El esfuerzo (el mérito) y la política pública (educación, salud, conectividad física y virtual) se complementan. En la Argentina –y en gran parte del mundo– hay poca movilidad social no porque el mérito no pague, sino por el fracaso de la política pública que debería potenciarlo. Culpar al esfuerzo es una suerte de capitulación del Estado de bienestar. Hay una diferencia entre igualar oportunidades (ex ante) y compensar diferencias (ex post). Lo primero genera progreso social y crecimiento inclusivo; lo segundo, un gasto continuo y pobreza inclusiva. Hoy son los dos necesarios, pero solo lo primero es sustentable.

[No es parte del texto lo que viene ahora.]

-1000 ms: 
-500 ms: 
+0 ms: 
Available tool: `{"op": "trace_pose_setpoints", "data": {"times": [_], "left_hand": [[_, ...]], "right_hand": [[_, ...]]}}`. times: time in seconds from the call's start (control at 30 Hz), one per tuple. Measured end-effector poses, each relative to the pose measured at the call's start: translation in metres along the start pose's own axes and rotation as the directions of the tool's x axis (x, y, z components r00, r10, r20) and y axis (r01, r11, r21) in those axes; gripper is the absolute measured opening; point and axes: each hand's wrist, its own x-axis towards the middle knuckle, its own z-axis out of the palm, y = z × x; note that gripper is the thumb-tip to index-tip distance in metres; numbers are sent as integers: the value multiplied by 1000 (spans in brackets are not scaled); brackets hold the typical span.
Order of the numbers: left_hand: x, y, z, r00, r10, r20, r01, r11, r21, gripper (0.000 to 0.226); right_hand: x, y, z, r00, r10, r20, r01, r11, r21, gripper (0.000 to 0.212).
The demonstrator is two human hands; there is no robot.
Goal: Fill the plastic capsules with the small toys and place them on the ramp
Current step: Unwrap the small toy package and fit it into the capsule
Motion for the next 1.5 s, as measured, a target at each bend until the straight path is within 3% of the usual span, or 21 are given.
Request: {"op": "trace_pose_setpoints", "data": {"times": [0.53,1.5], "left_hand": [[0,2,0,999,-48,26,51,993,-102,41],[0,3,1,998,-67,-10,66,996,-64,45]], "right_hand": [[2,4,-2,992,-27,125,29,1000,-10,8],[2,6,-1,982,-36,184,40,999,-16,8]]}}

El pobrismo también representa una nueva dimensión de la polarización. Si insisto con este punto es porque la complejidad política de las soluciones requiere consensos –entendiendo por consenso una negociación política en la que las partes ceden parcialmente en pos del todo–. El fracaso de Cambiemos –porque reformó poco y no logró la adherencia de esas pocas reformas– se debe en parte a esta falta de consensos. En la Argentina se milita todo, aun las cosas obvias en las que deberíamos estar todos de acuerdo. La pandemia solo hizo más tragicómica esta militancia: no testeo versus testeo, cuarentena versus distanciamiento, la autoridad de los científicos y la calidad de las estadísticas sanitarias, ¡hasta el regreso de los chicos a clase! Aun teniendo clara –y habiendo hecho pública– mi posición en varios de estos puntos, no puedo dejar de notar que la salida del país implica acercar apoyos del bando contrario. (De nuevo: los consensos no son coincidencias sino acuerdos, negociaciones, incluso debates intensos, pero con reglas claras aceptadas por todos.)
☛ Título Dinosaurios & marmotas
☛ Autor Eduardo Levy Yeyati
☛ Editorial Capital Intelectual
Datos sobre el autor
Eduardo Levy Yeyati es profesor plenario de la Universidad Torcuato Di Tella y decano de la Escuela de Gobierno desde marzo de 2017.
Es fundador y director académico del Centro de Políticas Basada en la Evidencia (CEPE-Di Tella), investigador principal del Consejo Nacional de Investigaciones Científicas y Técnicas (Conicet) de la Argentina.
Fue asesor part-time de la Jefatura de Gabinete de Ministros de la Argentina y director del Banco de Crédito de Inversión y Comercio.